With more than 40 vendors scheduled for this year’s event, coffee lovers will find plenty of familiar favorites like Vortex Doughnuts, Trade and Lore, Izzy’s Coffee Den and Ultra Coffeebar. But there will also be some newcomers like Qualla Java Café and Tribal Grounds Coffee, which both hail from Cherokee, and Kona Kaffee, a West Asheville-based company that grows its own coffee on a farm in Kona, Hawaii. Another new addition is the Audubon Society, which will be there to educate the public about how shade-grown coffee supports bird migration from North Carolina to coffee-growing regions.

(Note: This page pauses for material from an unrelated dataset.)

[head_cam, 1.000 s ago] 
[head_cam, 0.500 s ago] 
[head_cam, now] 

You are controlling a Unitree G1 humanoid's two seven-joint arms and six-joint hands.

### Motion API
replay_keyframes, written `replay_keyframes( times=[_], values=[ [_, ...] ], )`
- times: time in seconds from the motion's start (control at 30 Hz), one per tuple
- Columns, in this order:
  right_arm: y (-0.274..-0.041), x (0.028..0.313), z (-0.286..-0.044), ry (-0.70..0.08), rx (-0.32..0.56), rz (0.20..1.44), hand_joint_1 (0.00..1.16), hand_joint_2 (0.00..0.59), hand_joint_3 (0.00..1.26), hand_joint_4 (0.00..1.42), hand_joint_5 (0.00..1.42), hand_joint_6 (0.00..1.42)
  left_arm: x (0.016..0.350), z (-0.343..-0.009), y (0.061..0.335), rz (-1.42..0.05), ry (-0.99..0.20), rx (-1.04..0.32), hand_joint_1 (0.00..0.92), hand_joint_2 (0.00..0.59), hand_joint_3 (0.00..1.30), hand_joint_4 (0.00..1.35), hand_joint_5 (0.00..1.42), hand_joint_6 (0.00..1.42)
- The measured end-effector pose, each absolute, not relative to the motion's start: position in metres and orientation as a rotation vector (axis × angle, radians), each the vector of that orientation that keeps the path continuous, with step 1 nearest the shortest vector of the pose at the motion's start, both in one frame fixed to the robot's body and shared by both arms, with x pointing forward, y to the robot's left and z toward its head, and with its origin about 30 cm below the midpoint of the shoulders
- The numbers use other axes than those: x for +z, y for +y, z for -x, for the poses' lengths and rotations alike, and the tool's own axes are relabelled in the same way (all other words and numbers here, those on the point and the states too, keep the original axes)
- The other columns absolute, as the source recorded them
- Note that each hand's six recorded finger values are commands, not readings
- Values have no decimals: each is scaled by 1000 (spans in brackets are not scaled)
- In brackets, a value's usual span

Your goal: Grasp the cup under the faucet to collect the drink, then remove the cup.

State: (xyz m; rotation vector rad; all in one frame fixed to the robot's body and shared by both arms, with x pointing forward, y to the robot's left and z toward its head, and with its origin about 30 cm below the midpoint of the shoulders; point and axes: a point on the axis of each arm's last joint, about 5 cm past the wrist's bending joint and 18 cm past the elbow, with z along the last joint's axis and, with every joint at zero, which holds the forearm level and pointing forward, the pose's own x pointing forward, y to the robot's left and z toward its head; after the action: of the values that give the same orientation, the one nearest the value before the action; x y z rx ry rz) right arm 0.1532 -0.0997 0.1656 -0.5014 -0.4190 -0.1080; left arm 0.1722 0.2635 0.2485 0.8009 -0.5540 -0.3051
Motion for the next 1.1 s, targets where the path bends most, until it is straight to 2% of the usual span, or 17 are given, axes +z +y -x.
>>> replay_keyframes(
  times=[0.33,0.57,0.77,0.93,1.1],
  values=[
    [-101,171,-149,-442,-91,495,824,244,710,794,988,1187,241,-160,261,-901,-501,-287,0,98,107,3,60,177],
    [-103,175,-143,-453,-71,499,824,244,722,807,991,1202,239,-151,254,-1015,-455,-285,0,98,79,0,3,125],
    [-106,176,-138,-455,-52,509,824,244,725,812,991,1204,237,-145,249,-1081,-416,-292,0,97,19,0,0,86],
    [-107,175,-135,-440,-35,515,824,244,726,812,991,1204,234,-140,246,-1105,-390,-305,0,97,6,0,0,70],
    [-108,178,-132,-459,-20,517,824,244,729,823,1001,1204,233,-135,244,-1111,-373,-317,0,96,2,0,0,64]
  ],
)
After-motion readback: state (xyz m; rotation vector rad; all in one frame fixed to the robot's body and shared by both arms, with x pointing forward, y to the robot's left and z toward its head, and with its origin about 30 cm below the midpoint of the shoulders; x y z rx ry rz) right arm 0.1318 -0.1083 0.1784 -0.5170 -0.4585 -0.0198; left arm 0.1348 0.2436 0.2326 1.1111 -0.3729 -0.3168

Food-wise, aside from Root Down’s brunch fare, snacks will be plentiful, with local businesses offering chocolates, ice cream, doughnuts, baked goods, pretzels and more. Oskar Blues Brewing Co. will also bring its B. Stiff and Sons line of artisan sodas to sell along with its Hotbox Roasters coffee.
Although dogs are only allowed in the Tea Pavilion area (canines are banned from Ralph Street, which will be closed to traffic for the event), the festival is kid-friendly. Buncombe County Special Olympics athletes will again participate in the festival, selling bottled water and hosting family-friendly activities to round out the organization’s month-long Coffee for Champions fundraising initiative. Also, Well Played Board Game Café is expected to bring some large lawn games to add to the fun.
After the festival wraps up at 2 p.m., another new addition will kick off at Burial Beer Co. on the South Slope — an after-party featuring the release of a coffee beer featuring Counter Culture coffee. The party, which is hosted by Counter Culture, was added to give vendors a place to unwind and connect with each other, but it’s also open to the public. Salt & Smoke will have food for sale.
While Rainey and Helm created the expo with the goal of eventually making it a well-known event within the national coffee community, Helm says he also hopes it will help make Asheville’s coffee industry less competitive and more collaborative. “The way the local breweries work with each other was really my model for this,” he says. “I wanted to address what I saw as a need for more camaraderie among our cafés and other businesses — not that it doesn’t exist, just that I felt like it needs to be solidified and really gel around an event that they could all rally behind and where they could meet each other face to face.”
Looking forward to this so much!
I went last year and was blown away! So much good local coffee!